## What this task involves
Retype the entire listing, keeping every word as it is.
"""
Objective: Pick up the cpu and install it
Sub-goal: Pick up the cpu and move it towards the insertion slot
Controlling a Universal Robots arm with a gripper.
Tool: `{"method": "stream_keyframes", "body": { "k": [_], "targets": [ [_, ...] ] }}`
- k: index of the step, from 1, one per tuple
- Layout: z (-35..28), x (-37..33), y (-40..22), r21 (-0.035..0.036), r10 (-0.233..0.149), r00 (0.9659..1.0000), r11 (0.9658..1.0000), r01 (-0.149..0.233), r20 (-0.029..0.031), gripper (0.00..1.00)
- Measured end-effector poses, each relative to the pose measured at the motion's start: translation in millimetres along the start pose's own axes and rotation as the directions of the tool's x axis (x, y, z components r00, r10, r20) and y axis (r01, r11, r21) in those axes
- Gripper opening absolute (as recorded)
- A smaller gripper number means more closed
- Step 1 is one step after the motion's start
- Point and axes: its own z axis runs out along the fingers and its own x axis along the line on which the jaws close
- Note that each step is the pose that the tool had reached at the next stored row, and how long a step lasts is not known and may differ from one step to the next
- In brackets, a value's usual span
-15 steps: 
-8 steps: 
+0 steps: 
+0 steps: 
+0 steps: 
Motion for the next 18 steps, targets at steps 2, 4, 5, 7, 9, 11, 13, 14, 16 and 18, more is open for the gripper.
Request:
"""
## Output for this task
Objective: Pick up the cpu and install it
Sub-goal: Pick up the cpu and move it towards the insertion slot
Controlling a Universal Robots arm with a gripper.
Tool: `{"method": "stream_keyframes", "body": { "k": [_], "targets": [ [_, ...] ] }}`
- k: index of the step, from 1, one per tuple
- Layout: z (-35..28), x (-37..33), y (-40..22), r21 (-0.035..0.036), r10 (-0.233..0.149), r00 (0.9659..1.0000), r11 (0.9658..1.0000), r01 (-0.149..0.233), r20 (-0.029..0.031), gripper (0.00..1.00)
- Measured end-effector poses, each relative to the pose measured at the motion's start: translation in millimetres along the start pose's own axes and rotation as the directions of the tool's x axis (x, y, z components r00, r10, r20) and y axis (r01, r11, r21) in those axes
- Gripper opening absolute (as recorded)
- A smaller gripper number means more closed
- Step 1 is one step after the motion's start
- Point and axes: its own z axis runs out along the fingers and its own x axis along the line on which the jaws close
- Note that each step is the pose that the tool had reached at the next stored row, and how long a step lasts is not known and may differ from one step to the next
- In brackets, a value's usual span
-15 steps: 
-8 steps: 
+0 steps: 
+0 steps: 
+0 steps: 
Motion for the next 18 steps, targets at steps 2, 4, 5, 7, 9, 11, 13, 14, 16 and 18, more is open for the gripper.
Request:

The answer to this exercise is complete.